If a widowed and destitute woman proclaimed in your faith community that “the hand of the LORD has turned against me,” how would the community respond? Would it affirm her observation, or insist that God does not bring about ill? The narrator of Ruth knows how the story will end, whereas Naomi’s theological proclamations unfold in concert with her experiences; does hindsight change our understanding of God’s activity? The book of Ruth opens the way for sustained conversations about the fundamental questions of faith grounded in a compelling, entertaining narrative.

On belonging

The book of Ruth also invites us to ask what it means for us to belong: to God, to a community, to each other. “Belonging” in Christian tradition does not imply a crass sense of ownership, but rather of caretaking, safety, and affection. Naomi, Ruth, Orpah, and their husbands have formed a family across ethnic lines and traditional hostilities. When their husbands have died, Ruth is willing to give up the land and life she knows to maintain her relationship with Naomi. By bringing Ruth the Moabite with her, Naomi, too, risks the little status she might have upon her return to Bethlehem. Belonging requires mutual vulnerability. Yet, in their commitment to each other as individuals across their differences, the two women also find belonging in the community at large.

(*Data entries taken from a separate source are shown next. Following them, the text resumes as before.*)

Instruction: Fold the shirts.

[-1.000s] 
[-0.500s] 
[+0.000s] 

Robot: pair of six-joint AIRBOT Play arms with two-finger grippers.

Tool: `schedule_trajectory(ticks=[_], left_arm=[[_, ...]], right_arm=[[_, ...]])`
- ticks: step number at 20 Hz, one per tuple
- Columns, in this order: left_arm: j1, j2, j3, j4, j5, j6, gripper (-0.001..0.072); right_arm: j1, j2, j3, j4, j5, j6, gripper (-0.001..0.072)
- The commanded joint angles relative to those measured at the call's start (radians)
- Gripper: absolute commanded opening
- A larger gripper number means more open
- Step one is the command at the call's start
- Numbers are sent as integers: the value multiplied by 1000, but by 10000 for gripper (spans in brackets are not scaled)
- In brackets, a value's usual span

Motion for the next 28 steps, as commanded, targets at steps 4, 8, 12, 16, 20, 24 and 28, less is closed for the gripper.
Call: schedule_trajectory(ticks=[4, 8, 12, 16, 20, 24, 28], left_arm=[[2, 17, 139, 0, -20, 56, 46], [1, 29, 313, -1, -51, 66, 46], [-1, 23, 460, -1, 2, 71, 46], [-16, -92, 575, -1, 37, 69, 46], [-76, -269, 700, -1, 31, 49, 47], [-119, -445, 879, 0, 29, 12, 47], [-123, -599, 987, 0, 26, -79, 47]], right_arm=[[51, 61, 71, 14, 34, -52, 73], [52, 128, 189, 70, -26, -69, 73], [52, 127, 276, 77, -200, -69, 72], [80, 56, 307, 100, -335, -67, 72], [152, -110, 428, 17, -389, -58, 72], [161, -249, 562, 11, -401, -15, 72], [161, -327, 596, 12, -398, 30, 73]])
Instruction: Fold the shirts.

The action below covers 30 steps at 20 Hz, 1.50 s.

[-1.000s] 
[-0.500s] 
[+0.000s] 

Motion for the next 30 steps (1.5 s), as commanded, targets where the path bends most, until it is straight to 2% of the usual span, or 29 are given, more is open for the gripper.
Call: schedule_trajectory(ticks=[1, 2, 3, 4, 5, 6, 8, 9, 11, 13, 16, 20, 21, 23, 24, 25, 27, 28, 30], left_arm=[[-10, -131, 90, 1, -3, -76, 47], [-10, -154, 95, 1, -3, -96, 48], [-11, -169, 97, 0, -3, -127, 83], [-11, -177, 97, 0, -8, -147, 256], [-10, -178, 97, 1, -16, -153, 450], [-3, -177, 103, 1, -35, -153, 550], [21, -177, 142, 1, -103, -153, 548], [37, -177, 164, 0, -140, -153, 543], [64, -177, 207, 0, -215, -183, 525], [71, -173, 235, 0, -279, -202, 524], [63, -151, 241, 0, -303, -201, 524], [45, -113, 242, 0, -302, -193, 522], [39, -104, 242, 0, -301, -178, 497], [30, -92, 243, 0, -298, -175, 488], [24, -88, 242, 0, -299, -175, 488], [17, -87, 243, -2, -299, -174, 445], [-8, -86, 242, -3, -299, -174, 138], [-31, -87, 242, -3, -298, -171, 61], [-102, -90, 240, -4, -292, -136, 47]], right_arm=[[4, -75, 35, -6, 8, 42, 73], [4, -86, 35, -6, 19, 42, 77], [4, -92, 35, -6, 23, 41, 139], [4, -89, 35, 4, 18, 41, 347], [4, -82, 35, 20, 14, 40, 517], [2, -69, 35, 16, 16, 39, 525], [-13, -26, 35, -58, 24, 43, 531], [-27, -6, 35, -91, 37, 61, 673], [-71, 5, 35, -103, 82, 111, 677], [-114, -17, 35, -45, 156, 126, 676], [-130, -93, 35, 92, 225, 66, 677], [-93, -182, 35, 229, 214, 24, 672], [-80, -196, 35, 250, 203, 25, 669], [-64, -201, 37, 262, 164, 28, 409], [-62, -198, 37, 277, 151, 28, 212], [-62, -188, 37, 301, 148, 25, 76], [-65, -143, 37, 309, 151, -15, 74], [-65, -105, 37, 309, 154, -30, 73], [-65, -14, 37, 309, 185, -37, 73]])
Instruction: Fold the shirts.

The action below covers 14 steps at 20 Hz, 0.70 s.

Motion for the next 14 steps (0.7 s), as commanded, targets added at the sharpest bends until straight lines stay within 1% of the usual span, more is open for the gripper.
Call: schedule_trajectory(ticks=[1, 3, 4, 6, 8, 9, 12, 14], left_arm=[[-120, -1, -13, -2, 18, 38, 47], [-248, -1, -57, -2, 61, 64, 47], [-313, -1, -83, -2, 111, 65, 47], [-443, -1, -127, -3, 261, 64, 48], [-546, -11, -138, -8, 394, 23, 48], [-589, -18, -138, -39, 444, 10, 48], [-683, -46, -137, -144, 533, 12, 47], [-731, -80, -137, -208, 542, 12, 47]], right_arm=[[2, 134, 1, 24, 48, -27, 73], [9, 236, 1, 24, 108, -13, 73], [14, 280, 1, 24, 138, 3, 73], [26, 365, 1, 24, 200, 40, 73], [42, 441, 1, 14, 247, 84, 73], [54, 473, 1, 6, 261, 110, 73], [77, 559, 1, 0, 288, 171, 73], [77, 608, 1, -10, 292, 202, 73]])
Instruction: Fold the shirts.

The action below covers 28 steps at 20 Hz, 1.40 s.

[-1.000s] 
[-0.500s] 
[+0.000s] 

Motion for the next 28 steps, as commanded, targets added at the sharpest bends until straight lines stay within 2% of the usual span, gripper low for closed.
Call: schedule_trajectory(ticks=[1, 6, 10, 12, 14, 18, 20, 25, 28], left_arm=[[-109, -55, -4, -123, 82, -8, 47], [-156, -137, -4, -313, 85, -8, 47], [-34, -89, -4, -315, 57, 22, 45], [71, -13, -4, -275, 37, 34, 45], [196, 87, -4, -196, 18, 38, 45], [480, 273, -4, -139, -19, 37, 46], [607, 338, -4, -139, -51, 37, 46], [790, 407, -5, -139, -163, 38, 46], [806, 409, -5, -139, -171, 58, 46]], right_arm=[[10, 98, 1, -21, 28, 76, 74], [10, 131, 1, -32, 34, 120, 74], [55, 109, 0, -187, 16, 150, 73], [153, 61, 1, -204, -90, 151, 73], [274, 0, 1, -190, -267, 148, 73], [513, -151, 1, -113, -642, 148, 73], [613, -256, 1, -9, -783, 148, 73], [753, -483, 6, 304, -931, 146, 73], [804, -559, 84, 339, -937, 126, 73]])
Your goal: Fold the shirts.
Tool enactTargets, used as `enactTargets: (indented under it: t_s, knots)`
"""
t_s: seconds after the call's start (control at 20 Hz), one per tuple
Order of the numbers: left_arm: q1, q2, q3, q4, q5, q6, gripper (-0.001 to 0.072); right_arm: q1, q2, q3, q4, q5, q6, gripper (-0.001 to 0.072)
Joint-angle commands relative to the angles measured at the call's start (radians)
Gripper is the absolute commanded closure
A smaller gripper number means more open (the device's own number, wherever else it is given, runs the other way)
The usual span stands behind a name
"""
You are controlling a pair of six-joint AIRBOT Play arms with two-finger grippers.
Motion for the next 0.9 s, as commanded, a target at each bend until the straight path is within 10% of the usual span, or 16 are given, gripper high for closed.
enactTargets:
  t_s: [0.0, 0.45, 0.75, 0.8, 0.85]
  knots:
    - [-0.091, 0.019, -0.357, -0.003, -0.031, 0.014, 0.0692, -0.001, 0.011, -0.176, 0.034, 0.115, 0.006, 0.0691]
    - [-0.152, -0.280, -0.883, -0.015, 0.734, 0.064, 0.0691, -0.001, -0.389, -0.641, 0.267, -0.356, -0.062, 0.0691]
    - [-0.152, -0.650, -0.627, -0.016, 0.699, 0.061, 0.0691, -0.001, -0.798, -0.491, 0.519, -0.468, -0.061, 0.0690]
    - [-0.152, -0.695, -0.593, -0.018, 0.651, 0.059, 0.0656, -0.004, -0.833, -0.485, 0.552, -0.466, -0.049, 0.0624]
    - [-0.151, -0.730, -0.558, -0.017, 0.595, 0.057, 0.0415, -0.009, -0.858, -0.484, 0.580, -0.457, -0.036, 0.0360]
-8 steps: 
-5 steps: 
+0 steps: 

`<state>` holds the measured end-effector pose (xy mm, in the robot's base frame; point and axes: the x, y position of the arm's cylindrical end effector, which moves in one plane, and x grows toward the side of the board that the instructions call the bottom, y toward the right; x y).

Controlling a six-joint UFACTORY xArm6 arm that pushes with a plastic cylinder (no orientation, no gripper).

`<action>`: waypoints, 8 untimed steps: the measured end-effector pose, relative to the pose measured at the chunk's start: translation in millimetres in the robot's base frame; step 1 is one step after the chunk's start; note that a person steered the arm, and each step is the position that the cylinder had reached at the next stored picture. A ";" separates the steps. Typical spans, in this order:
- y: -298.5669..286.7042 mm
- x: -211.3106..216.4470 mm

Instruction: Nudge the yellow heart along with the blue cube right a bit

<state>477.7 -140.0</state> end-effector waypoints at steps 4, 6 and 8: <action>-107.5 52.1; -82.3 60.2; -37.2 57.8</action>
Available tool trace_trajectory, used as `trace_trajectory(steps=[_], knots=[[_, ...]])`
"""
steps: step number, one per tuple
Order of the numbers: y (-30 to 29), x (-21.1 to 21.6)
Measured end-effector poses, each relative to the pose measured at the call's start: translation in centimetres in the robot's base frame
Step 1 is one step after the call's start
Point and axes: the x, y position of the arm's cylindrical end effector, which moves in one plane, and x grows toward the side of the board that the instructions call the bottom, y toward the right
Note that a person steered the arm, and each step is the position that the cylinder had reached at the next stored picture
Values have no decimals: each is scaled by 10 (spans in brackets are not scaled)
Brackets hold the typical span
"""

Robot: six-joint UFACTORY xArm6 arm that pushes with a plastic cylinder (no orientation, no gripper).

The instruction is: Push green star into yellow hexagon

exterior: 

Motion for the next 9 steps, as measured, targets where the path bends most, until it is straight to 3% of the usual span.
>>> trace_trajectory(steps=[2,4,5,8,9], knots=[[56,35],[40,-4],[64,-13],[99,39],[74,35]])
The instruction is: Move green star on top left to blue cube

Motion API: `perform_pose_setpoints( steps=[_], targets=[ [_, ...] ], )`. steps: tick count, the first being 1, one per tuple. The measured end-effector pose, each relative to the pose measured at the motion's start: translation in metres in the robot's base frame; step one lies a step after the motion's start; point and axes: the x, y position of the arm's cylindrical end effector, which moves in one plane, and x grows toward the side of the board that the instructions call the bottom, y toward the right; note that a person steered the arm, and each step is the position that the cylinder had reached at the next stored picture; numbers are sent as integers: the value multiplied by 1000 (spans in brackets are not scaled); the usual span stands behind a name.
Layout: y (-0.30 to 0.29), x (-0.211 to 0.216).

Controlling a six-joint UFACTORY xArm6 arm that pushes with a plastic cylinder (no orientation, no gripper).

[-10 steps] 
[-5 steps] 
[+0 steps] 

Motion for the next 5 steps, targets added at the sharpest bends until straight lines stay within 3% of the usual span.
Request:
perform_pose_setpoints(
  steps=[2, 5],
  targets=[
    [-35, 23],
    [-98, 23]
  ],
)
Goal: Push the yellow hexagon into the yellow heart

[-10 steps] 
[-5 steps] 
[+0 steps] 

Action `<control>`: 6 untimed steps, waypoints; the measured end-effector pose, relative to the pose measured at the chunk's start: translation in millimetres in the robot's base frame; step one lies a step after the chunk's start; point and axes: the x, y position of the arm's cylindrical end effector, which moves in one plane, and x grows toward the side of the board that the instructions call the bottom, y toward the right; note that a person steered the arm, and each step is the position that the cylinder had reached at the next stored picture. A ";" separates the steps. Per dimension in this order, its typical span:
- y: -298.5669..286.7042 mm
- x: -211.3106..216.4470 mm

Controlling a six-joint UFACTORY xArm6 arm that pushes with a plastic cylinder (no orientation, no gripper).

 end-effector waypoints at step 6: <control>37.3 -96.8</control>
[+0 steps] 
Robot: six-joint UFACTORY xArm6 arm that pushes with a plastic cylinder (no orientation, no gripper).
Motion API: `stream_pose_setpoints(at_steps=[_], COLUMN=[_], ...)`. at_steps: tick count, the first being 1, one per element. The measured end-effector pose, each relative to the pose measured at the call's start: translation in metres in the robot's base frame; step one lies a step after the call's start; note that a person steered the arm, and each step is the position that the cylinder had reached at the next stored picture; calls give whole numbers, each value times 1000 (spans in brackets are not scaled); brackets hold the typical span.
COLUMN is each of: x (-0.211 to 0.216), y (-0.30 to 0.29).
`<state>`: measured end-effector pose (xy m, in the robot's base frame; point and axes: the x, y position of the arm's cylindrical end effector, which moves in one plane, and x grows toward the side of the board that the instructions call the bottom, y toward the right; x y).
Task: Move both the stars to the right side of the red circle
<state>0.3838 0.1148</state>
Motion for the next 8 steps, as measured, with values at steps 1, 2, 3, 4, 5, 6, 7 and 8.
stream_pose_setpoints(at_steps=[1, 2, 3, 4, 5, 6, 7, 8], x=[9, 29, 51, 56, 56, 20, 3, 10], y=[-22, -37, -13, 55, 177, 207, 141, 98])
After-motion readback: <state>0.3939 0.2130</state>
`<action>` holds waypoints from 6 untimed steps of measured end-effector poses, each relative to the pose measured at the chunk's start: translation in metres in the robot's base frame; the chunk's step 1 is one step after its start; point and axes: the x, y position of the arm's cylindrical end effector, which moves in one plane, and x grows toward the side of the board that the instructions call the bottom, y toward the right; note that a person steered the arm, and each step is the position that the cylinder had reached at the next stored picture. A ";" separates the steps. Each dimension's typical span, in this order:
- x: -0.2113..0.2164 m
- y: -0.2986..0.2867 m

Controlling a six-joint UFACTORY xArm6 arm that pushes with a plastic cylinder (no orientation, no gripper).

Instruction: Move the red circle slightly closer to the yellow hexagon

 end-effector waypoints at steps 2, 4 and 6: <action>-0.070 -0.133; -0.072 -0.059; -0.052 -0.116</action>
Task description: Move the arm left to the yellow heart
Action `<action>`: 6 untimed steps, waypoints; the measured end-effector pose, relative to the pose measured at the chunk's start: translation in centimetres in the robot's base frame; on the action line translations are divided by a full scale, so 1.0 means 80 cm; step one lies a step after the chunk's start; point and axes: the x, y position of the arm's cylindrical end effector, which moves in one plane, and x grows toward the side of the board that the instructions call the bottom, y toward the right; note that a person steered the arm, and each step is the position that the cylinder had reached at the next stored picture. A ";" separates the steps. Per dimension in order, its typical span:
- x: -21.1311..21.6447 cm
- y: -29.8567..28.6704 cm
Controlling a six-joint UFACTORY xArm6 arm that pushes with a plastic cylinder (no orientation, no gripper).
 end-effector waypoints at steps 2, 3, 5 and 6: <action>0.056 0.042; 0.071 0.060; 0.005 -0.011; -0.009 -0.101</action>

In contrast to the anti-foreign-women polemic found elsewhere in the Hebrew Bible, including in Ezra-Nehemiah and parts of the Deuteronomistic History, the book of Ruth highlights the heroic contributions of a Moabite woman to the well-being of Israel. The genealogy at the end of the book claims Ruth the Moabite is the great-grandmother of David, God’s chosen and favored king of Israel! Further, in Matthew’s genealogy of Jesus, Ruth — along with two other Canaanite women, Tamar and Rahab — is explicitly named as an ancestor of David and, thus, of Jesus.

The interpersonal negotiations around belonging described in Ruth have intergenerational and theological implications. The text pushes its readers to reassess our understandings of insiders and outsiders, to be open to difference, and to look for ways in which our faith communities might find belonging and blessing in new relationships.


Notes:

  1. Robert Williamson, The Forgotten Books of the Bible: Recovering the Five Scrolls for Today (Minneapolis: Fortress, 2018), 58-9.
  2. Williamson, The Forgotten Books of the Bible, 58.